:: DATA FOR PROCESSING ::

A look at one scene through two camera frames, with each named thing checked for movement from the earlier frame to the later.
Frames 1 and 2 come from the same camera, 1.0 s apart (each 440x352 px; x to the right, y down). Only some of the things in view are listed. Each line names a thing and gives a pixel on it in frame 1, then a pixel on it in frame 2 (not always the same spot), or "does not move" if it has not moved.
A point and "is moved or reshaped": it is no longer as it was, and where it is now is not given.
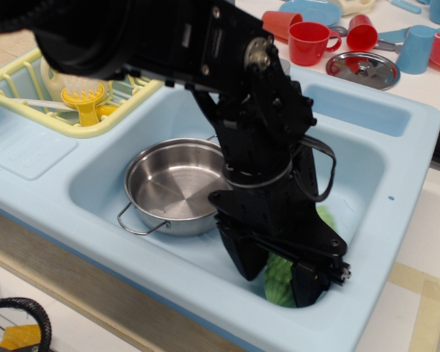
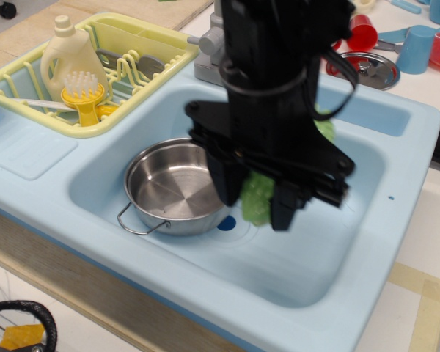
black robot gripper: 272,204 -> 283,69
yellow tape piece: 20,336 does not move
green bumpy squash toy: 279,282 is moved or reshaped
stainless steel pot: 169,182 does not move
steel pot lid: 364,69 does not move
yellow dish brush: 86,93 does not move
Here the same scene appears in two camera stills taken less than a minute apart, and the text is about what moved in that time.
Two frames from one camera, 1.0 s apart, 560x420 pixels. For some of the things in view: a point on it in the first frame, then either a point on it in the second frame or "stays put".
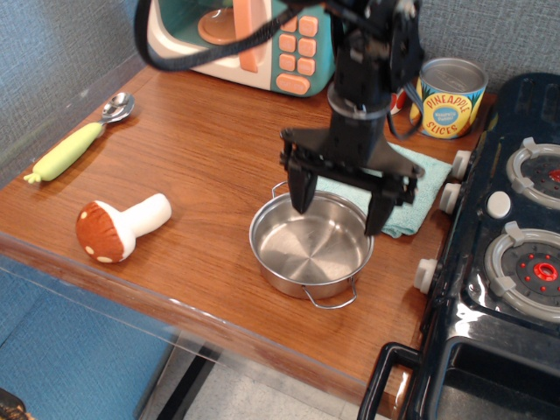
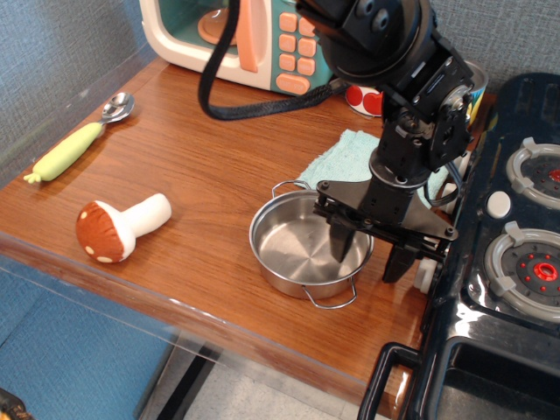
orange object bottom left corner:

:::

## BRIEF:
Please retype exactly the lines from the one containing "black robot gripper: 272,204 -> 283,69" to the last line of the records above, both included, without any pictures.

## TASK OUTPUT:
black robot gripper: 272,204 -> 283,69
yellow tape piece: 20,336 does not move
green bumpy squash toy: 279,282 is moved or reshaped
stainless steel pot: 169,182 does not move
steel pot lid: 364,69 does not move
yellow dish brush: 86,93 does not move
Here the same scene appears in two camera stills taken less than a minute apart, and the text is about what moved in that time.
Two frames from one camera, 1.0 s apart, 560x420 pixels. For some of the things in view: a point on it in the first frame, then either a point on it in the second frame or "stays put".
orange object bottom left corner:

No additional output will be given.